Esses últimos dois pontos são os problemas graves que têm (teriam) de ser enfrentados por uma reforma democrática. O texto pífio aprovado pela Câmara vai na contramão, o que não surpreende no atual ambiente político.
Primeiro, o governo tratou de concentrar o controle de constitucionalidade nas mãos dos tribunais superiores, de nomeação exclusivamente política, retirando-o do controle difuso, por meio das leis 9.868 e 9.882, aprovadas, silenciosamente, pelo Congresso. Depois, a reforma (que nem merece esse nome, tão pontual restou) no que mais releva limitou-se a um tripé: conselho de controle; perda do cargo de juiz por "falta de decoro" e redução da competência das instâncias ordinárias.
O conselho proposto é o oposto de um modelo de conselho democrático e horizontal: possui membros internos, indicados todos pelos tribunais superiores, quatro integrantes indicados pela OAB e Ministério Público e dois pelo Congresso, com consequente vinculação política. Só não há lugar nesse conselho para magistrado eleito por seus pares (como previsto pelo artigo 220 da Constituição portuguesa, por exemplo, em relação a sete membros do respectivo conselho). É conselho de composição não democrática, sim burocrático-corporativo-política.
E esse conselho poderá, em processo administrativo, demitir juízes por falta de decoro. Mas o que é falta de decoro? Que lei a define? Que obra de doutrina a conceitua?

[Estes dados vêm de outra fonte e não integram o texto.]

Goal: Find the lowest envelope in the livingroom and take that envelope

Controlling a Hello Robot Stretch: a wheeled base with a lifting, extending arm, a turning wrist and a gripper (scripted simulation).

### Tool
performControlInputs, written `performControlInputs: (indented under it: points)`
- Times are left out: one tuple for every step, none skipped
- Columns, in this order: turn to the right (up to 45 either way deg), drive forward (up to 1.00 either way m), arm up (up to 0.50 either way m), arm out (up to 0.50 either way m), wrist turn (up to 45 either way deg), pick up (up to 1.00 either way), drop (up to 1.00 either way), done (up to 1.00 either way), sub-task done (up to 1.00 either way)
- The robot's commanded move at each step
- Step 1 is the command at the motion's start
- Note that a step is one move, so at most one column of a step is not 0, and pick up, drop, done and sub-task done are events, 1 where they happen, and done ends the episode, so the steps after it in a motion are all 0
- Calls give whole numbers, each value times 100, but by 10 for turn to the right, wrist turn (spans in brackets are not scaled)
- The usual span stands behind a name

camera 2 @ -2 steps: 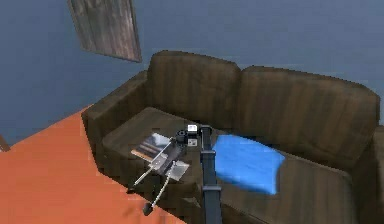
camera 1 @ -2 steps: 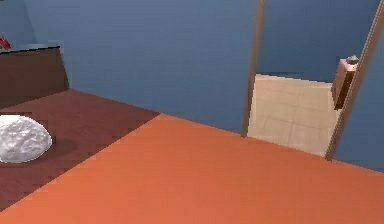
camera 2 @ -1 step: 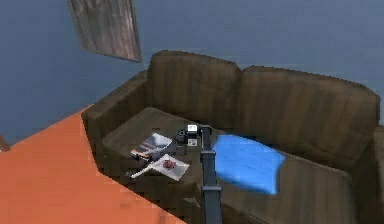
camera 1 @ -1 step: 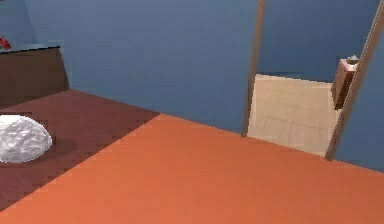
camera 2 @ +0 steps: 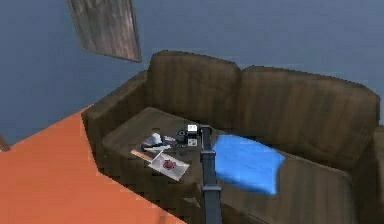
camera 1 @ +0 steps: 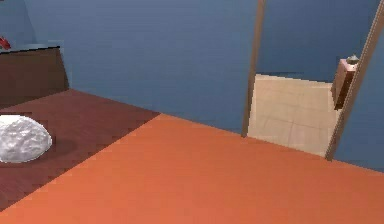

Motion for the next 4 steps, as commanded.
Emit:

Certamente não há, porque é conceito propositadamente impreciso, político, a possibilitar perda de cargo por juízo político do tal conselho.

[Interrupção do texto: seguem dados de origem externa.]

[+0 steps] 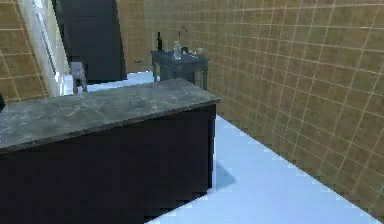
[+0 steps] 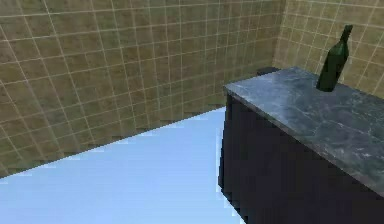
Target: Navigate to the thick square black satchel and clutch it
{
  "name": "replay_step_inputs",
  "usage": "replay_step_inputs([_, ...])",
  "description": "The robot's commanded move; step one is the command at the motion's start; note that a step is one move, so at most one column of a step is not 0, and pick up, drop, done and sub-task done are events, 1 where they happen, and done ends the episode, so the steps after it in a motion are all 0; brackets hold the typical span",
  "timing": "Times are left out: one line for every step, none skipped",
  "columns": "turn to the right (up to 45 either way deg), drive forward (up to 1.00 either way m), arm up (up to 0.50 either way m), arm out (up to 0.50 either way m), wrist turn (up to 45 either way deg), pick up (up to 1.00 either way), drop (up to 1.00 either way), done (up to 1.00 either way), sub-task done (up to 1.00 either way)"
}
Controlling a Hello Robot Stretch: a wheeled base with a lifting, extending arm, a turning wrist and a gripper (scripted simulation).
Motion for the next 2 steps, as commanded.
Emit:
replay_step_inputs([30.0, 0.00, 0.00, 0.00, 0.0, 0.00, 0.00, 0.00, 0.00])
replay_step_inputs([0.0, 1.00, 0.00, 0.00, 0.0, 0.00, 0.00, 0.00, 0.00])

E a redução da competência dos juízes de primeiro e segundo graus se dará pela submissão obrigatória a súmulas vinculantes do STF.
Só o que essa reforma não ousou (ou não conseguiu) foi eliminar o ingresso por seleção técnica, e não por indicação política. Mas reduz drasticamente a competência (em consequência, o poder) dos juízes concursados, porque sabe que a via democrática do concurso garante pluralidade ideológica: obriga-os a decidir conforme súmulas vinculantes do STF e permite a esse tribunal avocar ações, determinar a suspensão de processos nos juízes inferiores e proferir decisões, inclusive sobre "interpretação (de lei) conforme a Constituição", com efeito vinculante.
Se o esvaziamento da competência e a submissão às decisões dos tribunais de corte político não for suficiente para a domesticação dos juízes que ingressam por concurso e atuam nas instâncias de contato direto com a população, entra em cena a ameaça de demissão política.
Assim, essa reforma faz o Judiciário retroceder para um modelo empírico-primitivo em vez de avançar ao sistema democrático contemporâneo.
Cabe à sociedade brasileira e aos próprios setores democráticos do Congresso refletir se a reforma que desejam é a do conselho, da demissão administrativa por inconceituável falta de decoro, da súmula vinculante, da avocatória e do esvaziamento das instâncias ordinárias e se essa reforma deve continuar a ser votada a toque de caixa ou merece ser rediscutida de forma ampla. E, principalmente, se o Judiciário deve ser "controlado" ou democratizado e qual das alternativas é compatível com o Estado Democrático de Direito.
Se a sociedade brasileira não o fizer, por certo, a verdade, que vem do tempo, virá à luz um dia. Poderá ser tarde.


Luiz Felipe Silveira Difini, 41, é presidente da Associação dos Juízes do Rio Grande do Sul (Ajuris).